* [Activity] Starting with the first line, output the data exactly, through to the last line.

* [Given information]
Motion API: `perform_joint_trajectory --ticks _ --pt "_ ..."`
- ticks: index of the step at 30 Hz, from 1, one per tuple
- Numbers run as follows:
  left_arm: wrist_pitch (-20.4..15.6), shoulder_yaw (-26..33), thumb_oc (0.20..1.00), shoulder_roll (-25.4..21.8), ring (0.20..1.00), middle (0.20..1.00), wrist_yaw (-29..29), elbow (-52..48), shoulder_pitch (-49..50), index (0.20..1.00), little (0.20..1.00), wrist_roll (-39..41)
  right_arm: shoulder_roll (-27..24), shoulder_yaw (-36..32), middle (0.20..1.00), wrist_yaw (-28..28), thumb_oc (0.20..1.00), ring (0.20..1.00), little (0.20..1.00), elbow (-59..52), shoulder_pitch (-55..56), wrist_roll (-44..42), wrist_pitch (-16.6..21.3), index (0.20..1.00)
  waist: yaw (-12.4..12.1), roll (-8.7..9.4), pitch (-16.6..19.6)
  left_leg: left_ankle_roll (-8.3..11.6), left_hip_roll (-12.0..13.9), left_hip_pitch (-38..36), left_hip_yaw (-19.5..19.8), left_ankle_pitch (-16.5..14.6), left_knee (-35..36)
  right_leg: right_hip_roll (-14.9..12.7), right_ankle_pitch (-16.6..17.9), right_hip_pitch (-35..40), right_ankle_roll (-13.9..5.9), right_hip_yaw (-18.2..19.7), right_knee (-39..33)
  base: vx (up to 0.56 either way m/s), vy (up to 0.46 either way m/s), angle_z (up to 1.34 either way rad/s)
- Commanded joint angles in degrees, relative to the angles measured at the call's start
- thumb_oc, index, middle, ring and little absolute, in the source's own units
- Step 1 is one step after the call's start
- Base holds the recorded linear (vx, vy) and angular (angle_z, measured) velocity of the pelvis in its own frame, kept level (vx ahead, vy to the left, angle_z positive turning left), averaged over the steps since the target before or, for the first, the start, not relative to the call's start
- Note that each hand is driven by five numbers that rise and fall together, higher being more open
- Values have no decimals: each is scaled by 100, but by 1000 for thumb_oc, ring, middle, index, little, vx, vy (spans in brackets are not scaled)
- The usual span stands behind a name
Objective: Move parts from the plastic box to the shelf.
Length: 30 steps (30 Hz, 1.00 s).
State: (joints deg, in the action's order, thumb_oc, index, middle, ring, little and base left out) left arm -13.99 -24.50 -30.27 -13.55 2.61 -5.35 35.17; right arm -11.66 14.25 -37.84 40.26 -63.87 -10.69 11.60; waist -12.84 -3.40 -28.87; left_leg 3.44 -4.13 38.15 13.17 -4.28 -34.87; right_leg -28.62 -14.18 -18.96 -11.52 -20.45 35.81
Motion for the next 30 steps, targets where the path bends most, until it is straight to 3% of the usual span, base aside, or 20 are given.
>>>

* [Response below]
Motion API: `perform_joint_trajectory --ticks _ --pt "_ ..."`
- ticks: index of the step at 30 Hz, from 1, one per tuple
- Numbers run as follows:
  left_arm: wrist_pitch (-20.4..15.6), shoulder_yaw (-26..33), thumb_oc (0.20..1.00), shoulder_roll (-25.4..21.8), ring (0.20..1.00), middle (0.20..1.00), wrist_yaw (-29..29), elbow (-52..48), shoulder_pitch (-49..50), index (0.20..1.00), little (0.20..1.00), wrist_roll (-39..41)
  right_arm: shoulder_roll (-27..24), shoulder_yaw (-36..32), middle (0.20..1.00), wrist_yaw (-28..28), thumb_oc (0.20..1.00), ring (0.20..1.00), little (0.20..1.00), elbow (-59..52), shoulder_pitch (-55..56), wrist_roll (-44..42), wrist_pitch (-16.6..21.3), index (0.20..1.00)
  waist: yaw (-12.4..12.1), roll (-8.7..9.4), pitch (-16.6..19.6)
  left_leg: left_ankle_roll (-8.3..11.6), left_hip_roll (-12.0..13.9), left_hip_pitch (-38..36), left_hip_yaw (-19.5..19.8), left_ankle_pitch (-16.5..14.6), left_knee (-35..36)
  right_leg: right_hip_roll (-14.9..12.7), right_ankle_pitch (-16.6..17.9), right_hip_pitch (-35..40), right_ankle_roll (-13.9..5.9), right_hip_yaw (-18.2..19.7), right_knee (-39..33)
  base: vx (up to 0.56 either way m/s), vy (up to 0.46 either way m/s), angle_z (up to 1.34 either way rad/s)
- Commanded joint angles in degrees, relative to the angles measured at the call's start
- thumb_oc, index, middle, ring and little absolute, in the source's own units
- Step 1 is one step after the call's start
- Base holds the recorded linear (vx, vy) and angular (angle_z, measured) velocity of the pelvis in its own frame, kept level (vx ahead, vy to the left, angle_z positive turning left), averaged over the steps since the target before or, for the first, the start, not relative to the call's start
- Note that each hand is driven by five numbers that rise and fall together, higher being more open
- Values have no decimals: each is scaled by 100, but by 1000 for thumb_oc, ring, middle, index, little, vx, vy (spans in brackets are not scaled)
- The usual span stands behind a name
Objective: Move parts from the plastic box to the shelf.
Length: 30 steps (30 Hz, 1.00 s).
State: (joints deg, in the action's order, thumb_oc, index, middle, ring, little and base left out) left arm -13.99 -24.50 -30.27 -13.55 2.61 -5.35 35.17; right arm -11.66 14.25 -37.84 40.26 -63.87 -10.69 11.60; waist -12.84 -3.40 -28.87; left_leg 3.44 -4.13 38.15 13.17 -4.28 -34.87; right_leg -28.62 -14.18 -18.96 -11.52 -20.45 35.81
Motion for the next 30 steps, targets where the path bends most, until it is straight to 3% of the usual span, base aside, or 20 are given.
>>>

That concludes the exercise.